Figure 3. A feature-based ML classifier recapitulates LSTM results and reveals features informative for specificity.

Figure 3.

(A) A set of features was derived from the NF-κB trajectories, and the resulting feature library was used to train and test XGBoost classifiers on ligand discrimination tasks.

(B) Comparison of macro-averaged class F1 scores for the task of classifying ligands across polarization states for XGBoost and LSTM models reveals similar drop in performance with polarization.

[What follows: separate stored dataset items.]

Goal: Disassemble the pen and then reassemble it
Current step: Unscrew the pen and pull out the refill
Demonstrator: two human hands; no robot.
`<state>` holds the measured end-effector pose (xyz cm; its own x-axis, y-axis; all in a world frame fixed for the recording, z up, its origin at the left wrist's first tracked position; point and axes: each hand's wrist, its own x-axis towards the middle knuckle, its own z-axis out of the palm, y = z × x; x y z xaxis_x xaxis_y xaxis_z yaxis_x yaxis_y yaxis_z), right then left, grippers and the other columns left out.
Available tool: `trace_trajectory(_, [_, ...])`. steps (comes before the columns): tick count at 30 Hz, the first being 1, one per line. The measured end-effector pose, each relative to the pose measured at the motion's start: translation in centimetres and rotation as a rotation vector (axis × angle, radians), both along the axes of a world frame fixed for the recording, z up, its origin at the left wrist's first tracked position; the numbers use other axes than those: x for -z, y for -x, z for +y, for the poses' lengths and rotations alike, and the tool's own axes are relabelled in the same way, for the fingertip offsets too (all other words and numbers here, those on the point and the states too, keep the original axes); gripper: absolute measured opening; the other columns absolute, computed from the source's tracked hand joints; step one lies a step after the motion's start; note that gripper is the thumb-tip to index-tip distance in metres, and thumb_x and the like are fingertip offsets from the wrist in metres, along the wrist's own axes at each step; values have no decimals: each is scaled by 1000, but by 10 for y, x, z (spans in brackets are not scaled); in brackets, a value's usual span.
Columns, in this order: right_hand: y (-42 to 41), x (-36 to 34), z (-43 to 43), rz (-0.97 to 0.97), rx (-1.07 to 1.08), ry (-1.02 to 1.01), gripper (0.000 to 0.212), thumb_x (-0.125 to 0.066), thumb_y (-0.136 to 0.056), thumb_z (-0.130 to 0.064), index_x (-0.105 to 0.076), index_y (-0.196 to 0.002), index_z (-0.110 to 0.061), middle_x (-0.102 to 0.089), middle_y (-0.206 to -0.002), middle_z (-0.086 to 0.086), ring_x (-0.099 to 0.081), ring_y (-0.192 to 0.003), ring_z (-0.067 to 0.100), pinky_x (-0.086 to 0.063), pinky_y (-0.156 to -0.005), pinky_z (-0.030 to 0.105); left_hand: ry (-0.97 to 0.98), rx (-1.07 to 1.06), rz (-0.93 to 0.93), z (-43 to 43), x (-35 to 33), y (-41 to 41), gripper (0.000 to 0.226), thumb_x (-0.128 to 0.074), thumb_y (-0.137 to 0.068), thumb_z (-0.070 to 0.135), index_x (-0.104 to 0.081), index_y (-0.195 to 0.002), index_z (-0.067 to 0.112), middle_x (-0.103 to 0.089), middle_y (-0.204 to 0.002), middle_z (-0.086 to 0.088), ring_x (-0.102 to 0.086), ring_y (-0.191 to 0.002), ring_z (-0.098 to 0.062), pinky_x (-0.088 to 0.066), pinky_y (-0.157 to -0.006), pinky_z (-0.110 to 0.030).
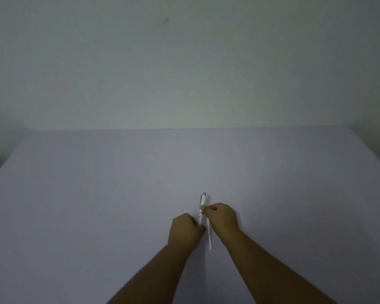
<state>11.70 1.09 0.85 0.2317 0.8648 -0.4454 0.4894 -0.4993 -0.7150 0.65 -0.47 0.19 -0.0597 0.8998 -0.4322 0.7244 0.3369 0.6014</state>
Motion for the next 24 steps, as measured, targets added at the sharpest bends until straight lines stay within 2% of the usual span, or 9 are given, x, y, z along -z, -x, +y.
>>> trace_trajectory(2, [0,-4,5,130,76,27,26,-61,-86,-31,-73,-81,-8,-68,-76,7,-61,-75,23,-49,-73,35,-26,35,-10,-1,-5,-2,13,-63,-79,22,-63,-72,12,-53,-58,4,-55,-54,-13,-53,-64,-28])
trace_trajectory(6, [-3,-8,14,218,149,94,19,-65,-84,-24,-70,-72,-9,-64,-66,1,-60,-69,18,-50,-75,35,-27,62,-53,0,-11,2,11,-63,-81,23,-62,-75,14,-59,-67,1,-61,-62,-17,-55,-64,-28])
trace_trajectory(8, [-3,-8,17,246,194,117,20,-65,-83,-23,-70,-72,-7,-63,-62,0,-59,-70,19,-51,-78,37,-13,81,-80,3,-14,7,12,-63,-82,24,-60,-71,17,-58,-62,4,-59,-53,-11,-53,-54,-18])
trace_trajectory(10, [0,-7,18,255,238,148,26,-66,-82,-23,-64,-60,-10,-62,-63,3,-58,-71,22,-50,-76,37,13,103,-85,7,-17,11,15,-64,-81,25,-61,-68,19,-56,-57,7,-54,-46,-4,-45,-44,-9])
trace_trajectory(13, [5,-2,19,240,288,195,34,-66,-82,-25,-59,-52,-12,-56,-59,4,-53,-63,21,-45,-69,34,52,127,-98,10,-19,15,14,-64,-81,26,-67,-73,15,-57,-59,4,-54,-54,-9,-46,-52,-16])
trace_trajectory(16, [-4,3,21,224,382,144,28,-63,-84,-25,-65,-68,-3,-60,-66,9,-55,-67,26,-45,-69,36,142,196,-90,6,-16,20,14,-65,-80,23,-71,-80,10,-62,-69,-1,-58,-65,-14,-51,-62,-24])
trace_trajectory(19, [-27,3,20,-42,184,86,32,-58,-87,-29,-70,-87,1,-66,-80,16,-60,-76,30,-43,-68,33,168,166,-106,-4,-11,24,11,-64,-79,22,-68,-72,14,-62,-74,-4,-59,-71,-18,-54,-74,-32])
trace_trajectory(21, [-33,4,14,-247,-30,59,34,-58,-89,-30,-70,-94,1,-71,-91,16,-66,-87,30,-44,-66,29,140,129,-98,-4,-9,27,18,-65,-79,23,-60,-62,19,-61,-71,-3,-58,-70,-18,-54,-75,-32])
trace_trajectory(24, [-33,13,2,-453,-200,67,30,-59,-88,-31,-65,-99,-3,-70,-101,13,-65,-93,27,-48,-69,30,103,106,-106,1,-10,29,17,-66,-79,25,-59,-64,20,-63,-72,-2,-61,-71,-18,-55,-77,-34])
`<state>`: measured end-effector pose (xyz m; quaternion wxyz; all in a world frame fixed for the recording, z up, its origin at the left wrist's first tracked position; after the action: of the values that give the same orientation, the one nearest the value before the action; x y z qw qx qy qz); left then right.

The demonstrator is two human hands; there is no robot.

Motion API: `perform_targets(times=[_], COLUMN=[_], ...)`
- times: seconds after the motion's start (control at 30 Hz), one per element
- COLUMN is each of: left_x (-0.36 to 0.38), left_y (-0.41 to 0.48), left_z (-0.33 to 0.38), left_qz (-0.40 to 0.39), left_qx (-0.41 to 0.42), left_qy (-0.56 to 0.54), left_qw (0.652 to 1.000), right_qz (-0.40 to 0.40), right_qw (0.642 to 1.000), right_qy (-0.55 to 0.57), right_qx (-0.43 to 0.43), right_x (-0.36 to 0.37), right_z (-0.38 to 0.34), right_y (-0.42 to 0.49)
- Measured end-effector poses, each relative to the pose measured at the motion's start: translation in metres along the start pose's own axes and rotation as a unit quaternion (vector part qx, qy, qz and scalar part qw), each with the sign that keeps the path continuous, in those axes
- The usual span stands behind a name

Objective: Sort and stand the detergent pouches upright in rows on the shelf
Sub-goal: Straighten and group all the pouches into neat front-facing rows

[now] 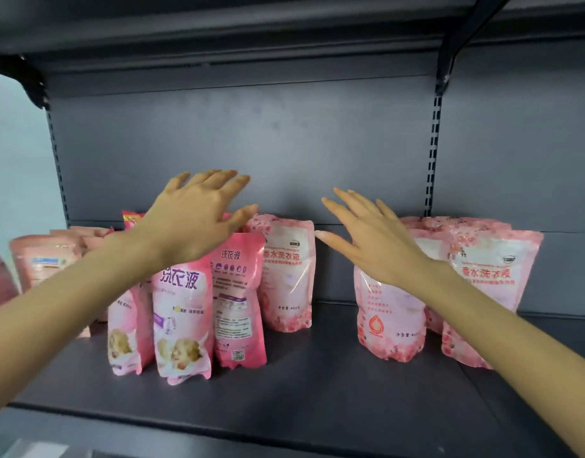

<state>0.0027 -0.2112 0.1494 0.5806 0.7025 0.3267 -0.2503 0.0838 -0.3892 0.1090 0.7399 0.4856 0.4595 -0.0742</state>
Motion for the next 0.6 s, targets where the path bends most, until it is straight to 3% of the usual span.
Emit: perform_targets(times=[0.17,0.3,0.43,0.6], left_x=[0.015,0.039,0.067,0.105], left_y=[0.029,0.063,0.090,0.112], left_z=[-0.023,-0.035,-0.021,-0.007], left_qz=[-0.066,-0.133,-0.191,-0.249], left_qx=[-0.015,-0.055,-0.011,0.032], left_qy=[0.000,-0.096,-0.106,-0.092], left_qw=[0.998,0.985,0.976,0.964], right_qz=[-0.040,-0.121,-0.155,-0.140], right_qw=[0.998,0.988,0.979,0.977], right_qy=[0.038,0.094,0.134,0.158], right_qx=[-0.014,0.010,0.023,-0.002], right_x=[0.014,0.049,0.086,0.099], right_z=[-0.010,-0.004,0.001,-0.004], right_y=[0.050,0.085,0.111,0.130])
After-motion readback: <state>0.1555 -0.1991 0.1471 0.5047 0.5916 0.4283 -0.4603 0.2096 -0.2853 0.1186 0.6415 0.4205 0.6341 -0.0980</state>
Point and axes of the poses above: each hand's wrist, its own y-axis towards the middle knuckle, its own x-axis out of the palm, z = x × y, the point moved 8 cm from there along y, towards the middle knuckle, and after that the axes turned 3 degrees about z, right-handed, at the moved point
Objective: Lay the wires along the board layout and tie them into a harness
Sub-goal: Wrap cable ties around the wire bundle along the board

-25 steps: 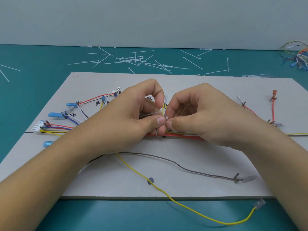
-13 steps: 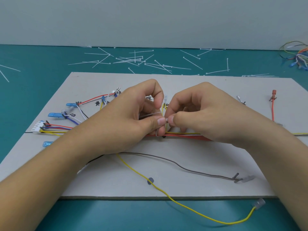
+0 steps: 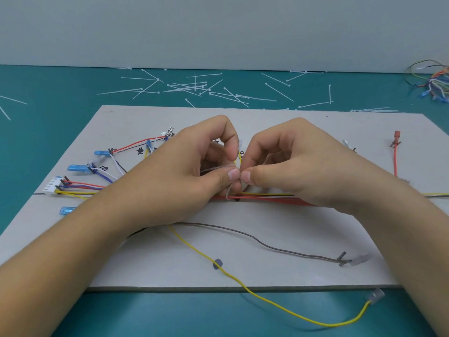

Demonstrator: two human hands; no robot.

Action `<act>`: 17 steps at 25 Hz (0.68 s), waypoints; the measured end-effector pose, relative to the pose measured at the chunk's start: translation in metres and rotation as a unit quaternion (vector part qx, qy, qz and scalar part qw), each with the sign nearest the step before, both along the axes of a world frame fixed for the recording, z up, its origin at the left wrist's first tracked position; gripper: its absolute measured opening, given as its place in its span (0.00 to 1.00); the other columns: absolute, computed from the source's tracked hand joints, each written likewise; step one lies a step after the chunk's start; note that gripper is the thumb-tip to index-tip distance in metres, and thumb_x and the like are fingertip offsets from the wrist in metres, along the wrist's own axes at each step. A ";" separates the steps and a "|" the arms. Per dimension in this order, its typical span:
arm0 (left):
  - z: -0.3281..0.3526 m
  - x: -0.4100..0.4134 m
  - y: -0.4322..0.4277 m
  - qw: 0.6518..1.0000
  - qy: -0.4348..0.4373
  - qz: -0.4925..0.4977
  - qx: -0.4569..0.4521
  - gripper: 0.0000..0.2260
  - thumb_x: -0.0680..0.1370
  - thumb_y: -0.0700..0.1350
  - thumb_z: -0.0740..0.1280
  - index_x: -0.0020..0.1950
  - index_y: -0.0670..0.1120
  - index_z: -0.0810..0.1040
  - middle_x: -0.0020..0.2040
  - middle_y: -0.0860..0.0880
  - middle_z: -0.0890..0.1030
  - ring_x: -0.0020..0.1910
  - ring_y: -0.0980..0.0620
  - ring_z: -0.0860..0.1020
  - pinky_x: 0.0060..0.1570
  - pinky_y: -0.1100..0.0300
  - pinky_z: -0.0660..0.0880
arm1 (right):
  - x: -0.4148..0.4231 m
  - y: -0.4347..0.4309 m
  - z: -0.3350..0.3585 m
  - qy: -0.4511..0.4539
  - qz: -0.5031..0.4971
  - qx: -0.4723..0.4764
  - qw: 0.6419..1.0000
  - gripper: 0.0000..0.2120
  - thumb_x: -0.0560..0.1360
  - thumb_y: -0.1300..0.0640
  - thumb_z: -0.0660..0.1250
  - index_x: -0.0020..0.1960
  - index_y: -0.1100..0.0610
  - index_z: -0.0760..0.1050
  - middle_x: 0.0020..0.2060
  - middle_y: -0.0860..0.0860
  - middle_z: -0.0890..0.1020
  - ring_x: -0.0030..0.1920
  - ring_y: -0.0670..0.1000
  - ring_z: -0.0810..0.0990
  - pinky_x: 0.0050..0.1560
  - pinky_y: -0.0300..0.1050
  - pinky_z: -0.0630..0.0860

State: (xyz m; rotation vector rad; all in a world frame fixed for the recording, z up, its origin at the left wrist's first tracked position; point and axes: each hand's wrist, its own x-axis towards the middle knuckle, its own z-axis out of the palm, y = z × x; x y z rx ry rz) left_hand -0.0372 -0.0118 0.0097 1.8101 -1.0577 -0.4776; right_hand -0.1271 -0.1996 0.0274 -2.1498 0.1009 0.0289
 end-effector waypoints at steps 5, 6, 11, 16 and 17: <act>0.003 0.000 0.004 1.000 -0.006 -0.014 0.007 0.11 0.75 0.39 0.71 0.50 0.50 0.72 0.41 0.47 0.85 0.37 0.44 0.80 0.41 0.41 0.80 | -0.001 0.001 0.000 0.003 -0.003 -0.006 1.000 0.05 0.73 0.61 0.74 0.39 0.53 0.84 0.32 0.49 0.84 0.33 0.50 0.75 0.37 0.46 0.71; 0.003 0.000 0.003 1.000 -0.008 -0.012 0.008 0.11 0.75 0.40 0.71 0.50 0.50 0.72 0.41 0.47 0.85 0.36 0.45 0.80 0.40 0.44 0.80 | -0.001 0.001 0.000 0.003 -0.001 -0.004 1.000 0.05 0.73 0.60 0.74 0.40 0.53 0.84 0.32 0.49 0.84 0.33 0.50 0.75 0.37 0.47 0.71; 0.001 -0.001 0.001 1.000 -0.019 0.008 -0.003 0.12 0.74 0.40 0.71 0.49 0.52 0.71 0.41 0.47 0.85 0.37 0.46 0.81 0.36 0.53 0.77 | -0.002 0.002 0.002 0.006 0.019 0.007 1.000 0.07 0.67 0.50 0.76 0.40 0.53 0.83 0.27 0.44 0.80 0.31 0.47 0.72 0.33 0.41 0.69; 0.001 0.001 0.001 1.000 -0.016 0.017 -0.013 0.13 0.75 0.38 0.73 0.48 0.51 0.71 0.41 0.46 0.86 0.38 0.46 0.82 0.39 0.56 0.79 | -0.001 0.001 0.003 0.018 -0.003 0.021 1.000 0.03 0.71 0.57 0.77 0.40 0.54 0.84 0.33 0.55 0.85 0.32 0.48 0.75 0.34 0.43 0.71; 0.001 0.000 0.001 1.000 -0.010 0.019 -0.015 0.13 0.75 0.38 0.74 0.48 0.51 0.71 0.41 0.45 0.86 0.39 0.44 0.82 0.40 0.52 0.81 | -0.001 0.001 0.003 0.021 -0.005 0.024 0.999 0.03 0.72 0.60 0.76 0.39 0.55 0.83 0.32 0.55 0.84 0.30 0.47 0.75 0.32 0.40 0.70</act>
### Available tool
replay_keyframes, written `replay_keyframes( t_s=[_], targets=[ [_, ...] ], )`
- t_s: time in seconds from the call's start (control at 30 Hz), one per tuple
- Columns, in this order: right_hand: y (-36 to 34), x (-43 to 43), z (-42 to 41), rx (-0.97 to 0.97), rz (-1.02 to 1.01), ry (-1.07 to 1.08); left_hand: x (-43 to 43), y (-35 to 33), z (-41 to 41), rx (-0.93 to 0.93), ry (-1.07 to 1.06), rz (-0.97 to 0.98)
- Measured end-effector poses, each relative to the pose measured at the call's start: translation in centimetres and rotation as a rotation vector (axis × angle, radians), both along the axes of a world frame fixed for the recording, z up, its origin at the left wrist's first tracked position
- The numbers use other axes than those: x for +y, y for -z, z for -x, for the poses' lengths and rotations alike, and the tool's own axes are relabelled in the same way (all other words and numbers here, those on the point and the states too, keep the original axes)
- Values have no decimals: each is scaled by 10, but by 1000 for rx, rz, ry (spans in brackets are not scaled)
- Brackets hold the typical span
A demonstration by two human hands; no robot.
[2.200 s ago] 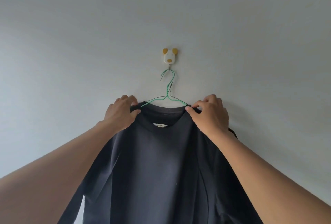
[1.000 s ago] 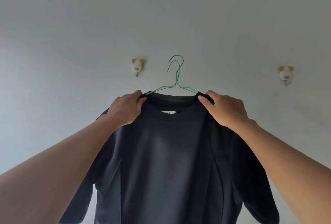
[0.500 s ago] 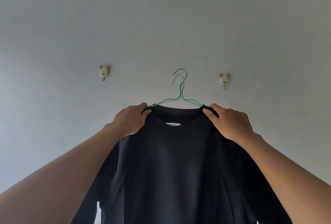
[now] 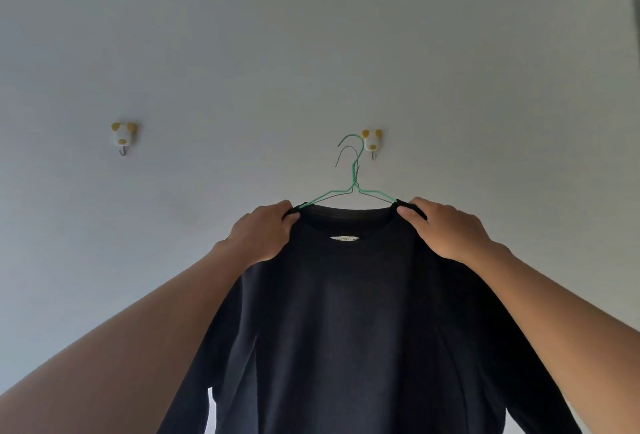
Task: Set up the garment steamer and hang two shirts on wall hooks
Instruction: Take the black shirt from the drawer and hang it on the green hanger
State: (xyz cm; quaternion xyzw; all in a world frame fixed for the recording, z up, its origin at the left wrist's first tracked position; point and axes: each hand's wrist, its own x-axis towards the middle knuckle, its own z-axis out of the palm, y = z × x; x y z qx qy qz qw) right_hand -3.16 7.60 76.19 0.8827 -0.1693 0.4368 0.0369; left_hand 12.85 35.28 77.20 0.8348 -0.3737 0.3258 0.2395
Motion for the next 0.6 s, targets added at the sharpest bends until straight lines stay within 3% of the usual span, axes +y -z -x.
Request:
replay_keyframes(
  t_s=[0.6],
  targets=[
    [-51,-169,-100,-19,-80,-50,-172,-45,-70,35,-134,28]
  ],
)
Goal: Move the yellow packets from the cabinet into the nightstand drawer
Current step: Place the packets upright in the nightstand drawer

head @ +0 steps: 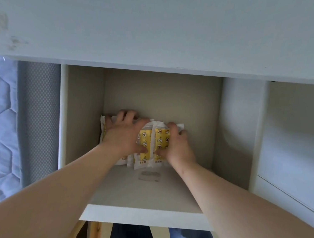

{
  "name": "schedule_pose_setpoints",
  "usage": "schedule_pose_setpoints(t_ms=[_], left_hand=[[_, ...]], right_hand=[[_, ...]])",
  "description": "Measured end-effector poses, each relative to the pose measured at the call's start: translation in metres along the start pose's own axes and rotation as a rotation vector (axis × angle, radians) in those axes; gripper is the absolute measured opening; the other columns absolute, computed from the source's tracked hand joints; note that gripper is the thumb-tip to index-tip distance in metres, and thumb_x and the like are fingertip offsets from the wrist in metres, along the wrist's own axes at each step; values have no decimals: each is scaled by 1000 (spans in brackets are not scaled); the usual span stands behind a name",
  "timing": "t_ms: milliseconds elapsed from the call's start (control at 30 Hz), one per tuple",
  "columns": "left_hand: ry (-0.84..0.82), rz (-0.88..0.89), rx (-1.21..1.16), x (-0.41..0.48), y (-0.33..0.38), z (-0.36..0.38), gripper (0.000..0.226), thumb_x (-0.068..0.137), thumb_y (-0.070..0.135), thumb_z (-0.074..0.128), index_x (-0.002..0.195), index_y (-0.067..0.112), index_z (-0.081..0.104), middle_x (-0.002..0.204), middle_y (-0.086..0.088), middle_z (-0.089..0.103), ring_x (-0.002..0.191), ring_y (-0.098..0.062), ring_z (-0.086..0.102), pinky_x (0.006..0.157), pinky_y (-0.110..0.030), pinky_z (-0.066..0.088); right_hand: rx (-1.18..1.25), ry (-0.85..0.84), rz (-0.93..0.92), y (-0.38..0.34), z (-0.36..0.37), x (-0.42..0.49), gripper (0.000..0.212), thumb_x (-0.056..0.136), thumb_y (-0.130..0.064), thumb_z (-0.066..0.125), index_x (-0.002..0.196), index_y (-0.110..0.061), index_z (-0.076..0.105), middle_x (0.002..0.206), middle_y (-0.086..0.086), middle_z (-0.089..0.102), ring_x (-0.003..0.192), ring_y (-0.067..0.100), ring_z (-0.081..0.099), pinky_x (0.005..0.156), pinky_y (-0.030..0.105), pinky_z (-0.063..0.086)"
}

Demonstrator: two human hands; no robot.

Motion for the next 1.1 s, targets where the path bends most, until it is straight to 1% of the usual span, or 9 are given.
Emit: schedule_pose_setpoints(t_ms=[167,300,367,533,600,700,867,967,1100], left_hand=[[44,30,87,-7,9,6,89,72,65,61,144,44,13,153,1,4,143,-27,-3,110,-62,6],[60,88,191,-6,21,13,89,76,70,52,146,42,4,156,1,-2,144,-31,-9,104,-70,-6],[55,99,198,-5,21,15,88,78,71,48,146,44,0,156,1,0,144,-31,-4,105,-70,-5],[81,94,101,-5,15,13,88,77,65,55,145,43,4,151,4,14,137,-25,14,109,-58,18],[84,90,95,-6,14,11,88,77,63,57,146,38,9,150,3,18,137,-24,16,108,-58,16],[76,94,98,-9,16,12,84,78,58,58,146,33,15,150,2,18,139,-24,14,110,-63,6],[20,66,58,-16,11,17,97,78,57,59,149,33,-4,156,3,3,145,-26,-5,110,-63,-3],[-17,16,15,-25,7,12,97,81,55,58,149,32,-9,158,3,-5,145,-28,-12,111,-61,-3],[5,-11,-86,-43,5,0,92,82,47,59,149,32,-2,157,2,-2,145,-27,-8,114,-54,4]], right_hand=[[-128,36,-19,3,-7,-1,75,81,-33,70,141,-31,23,132,9,39,108,29,57,79,35,49],[37,21,-16,15,-10,1,76,81,-16,71,141,-29,26,125,10,46,107,27,56,79,25,43],[68,25,-32,17,-11,2,78,80,-11,71,141,-29,27,121,10,50,108,26,56,78,23,42],[-18,9,-63,15,-9,2,77,83,-16,68,144,-33,23,128,9,47,111,27,55,83,30,46],[-60,-19,-90,11,-4,2,75,85,-18,65,144,-36,23,132,8,42,112,27,55,85,30,46],[-82,-56,-92,10,1,-2,73,87,-19,61,145,-39,22,134,9,39,114,28,53,90,33,46],[-123,-110,-63,8,7,-10,83,88,-24,60,149,-39,5,133,12,43,116,30,53,97,38,46],[-133,-89,-45,4,4,-16,86,89,-23,58,149,-37,-2,128,12,52,112,30,56,91,38,48],[-145,-49,-25,-6,-7,-37,84,87,-23,57,149,-34,1,121,8,57,105,28,59,83,36,51]])
Point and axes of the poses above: each hand's wrist, its own x-axis towards the middle knuckle, its own z-axis out of the palm, y = z × x, the point moved 6 cm from there along x, towards the middle knuckle
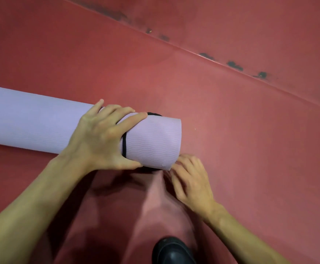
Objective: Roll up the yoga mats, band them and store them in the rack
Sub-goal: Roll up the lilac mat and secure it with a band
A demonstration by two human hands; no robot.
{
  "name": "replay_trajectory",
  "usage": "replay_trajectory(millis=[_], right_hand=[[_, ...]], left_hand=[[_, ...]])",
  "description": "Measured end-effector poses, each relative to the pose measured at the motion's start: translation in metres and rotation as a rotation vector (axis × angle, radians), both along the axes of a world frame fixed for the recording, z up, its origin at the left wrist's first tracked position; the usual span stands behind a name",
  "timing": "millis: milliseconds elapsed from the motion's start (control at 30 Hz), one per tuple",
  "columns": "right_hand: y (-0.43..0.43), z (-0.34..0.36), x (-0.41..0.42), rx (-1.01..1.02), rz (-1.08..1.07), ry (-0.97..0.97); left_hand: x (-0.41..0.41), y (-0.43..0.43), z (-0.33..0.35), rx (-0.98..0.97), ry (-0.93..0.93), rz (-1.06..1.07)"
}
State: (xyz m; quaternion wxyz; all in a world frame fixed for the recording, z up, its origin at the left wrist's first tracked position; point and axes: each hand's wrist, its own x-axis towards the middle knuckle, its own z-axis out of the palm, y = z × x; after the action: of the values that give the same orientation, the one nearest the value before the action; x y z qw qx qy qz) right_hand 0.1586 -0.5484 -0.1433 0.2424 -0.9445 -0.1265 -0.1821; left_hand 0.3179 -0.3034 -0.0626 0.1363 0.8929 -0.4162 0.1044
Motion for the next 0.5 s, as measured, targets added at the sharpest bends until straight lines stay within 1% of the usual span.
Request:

(C) Comparison of mean absolute SHAP values summed over classes for M0 model versus IL-10 and IL-4 models from XGBoost models trained independently for each polarization state on the task of classifying ligands (Amp., amplitude; Deriv., derivative; Int., integral; Osc., oscillatory).

(D) Pearson correlation of mean absolute SHAP values summed over classes between different polarization models.

(E) Maximum macro-averaged F1 score obtained as features are removed from the set of top 20 features returned by the SHAP analysis for each polarization state. Model performance deteriorates once 14–15 features are removed; hence, 6–7 features are retained. Solid line with increased transparency displays threshold of 90% macro-averaged F1 score using all features for training.

(F) Comparison of XGBoost model macro-averaged F1 score when trained across all polarization states using all features (same model as in B) versus union of the selected features. Error bars in (E) correspond to 95% confidence intervals with n = 15.